- **Your instructions**
Give back, word for word, every line from the one containing "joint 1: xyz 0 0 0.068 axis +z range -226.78" to the end of the listing, and nothing more.

:::::

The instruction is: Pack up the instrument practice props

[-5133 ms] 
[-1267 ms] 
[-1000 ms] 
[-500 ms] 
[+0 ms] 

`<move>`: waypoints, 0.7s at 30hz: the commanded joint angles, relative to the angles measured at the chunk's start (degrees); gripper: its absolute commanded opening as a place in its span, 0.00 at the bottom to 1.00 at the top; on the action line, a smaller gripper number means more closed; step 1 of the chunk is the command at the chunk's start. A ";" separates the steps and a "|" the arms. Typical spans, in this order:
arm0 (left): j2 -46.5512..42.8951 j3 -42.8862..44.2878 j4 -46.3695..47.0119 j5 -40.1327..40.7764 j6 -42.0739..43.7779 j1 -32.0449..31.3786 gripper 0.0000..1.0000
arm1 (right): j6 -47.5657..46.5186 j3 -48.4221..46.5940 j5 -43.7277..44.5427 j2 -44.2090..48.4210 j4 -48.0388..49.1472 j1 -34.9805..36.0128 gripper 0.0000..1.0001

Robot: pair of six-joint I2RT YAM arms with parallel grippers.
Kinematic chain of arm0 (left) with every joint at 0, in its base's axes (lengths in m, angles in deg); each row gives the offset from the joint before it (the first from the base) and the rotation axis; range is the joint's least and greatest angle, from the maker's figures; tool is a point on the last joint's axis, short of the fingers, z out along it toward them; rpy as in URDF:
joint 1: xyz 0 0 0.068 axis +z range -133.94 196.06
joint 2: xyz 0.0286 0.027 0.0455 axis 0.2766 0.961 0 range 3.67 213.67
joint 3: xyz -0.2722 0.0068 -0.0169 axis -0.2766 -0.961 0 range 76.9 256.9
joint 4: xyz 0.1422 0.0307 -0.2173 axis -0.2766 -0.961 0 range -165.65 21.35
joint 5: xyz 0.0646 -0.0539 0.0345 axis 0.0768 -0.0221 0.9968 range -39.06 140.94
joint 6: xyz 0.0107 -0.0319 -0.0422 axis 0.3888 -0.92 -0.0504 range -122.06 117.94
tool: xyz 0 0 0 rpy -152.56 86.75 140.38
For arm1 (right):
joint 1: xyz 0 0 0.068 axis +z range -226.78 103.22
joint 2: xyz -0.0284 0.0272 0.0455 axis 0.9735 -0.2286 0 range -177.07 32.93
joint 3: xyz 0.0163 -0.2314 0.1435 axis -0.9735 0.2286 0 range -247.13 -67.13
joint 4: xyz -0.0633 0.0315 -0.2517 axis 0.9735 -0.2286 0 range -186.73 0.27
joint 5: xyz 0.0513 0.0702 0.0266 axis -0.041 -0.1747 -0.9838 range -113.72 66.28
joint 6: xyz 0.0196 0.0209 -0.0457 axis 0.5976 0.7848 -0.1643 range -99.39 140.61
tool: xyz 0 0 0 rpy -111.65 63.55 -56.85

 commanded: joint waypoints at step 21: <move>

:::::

- **Answer space**
joint 1: xyz 0 0 0.068 axis +z range -226.78 103.22
joint 2: xyz -0.0284 0.0272 0.0455 axis 0.9735 -0.2286 0 range -177.07 32.93
joint 3: xyz 0.0163 -0.2314 0.1435 axis -0.9735 0.2286 0 range -247.13 -67.13
joint 4: xyz -0.0633 0.0315 -0.2517 axis 0.9735 -0.2286 0 range -186.73 0.27
joint 5: xyz 0.0513 0.0702 0.0266 axis -0.041 -0.1747 -0.9838 range -113.72 66.28
joint 6: xyz 0.0196 0.0209 -0.0457 axis 0.5976 0.7848 -0.1643 range -99.39 140.61
tool: xyz 0 0 0 rpy -111.65 63.55 -56.85

 commanded: joint waypoints at step 21: <move>

With this output, the exercise is done.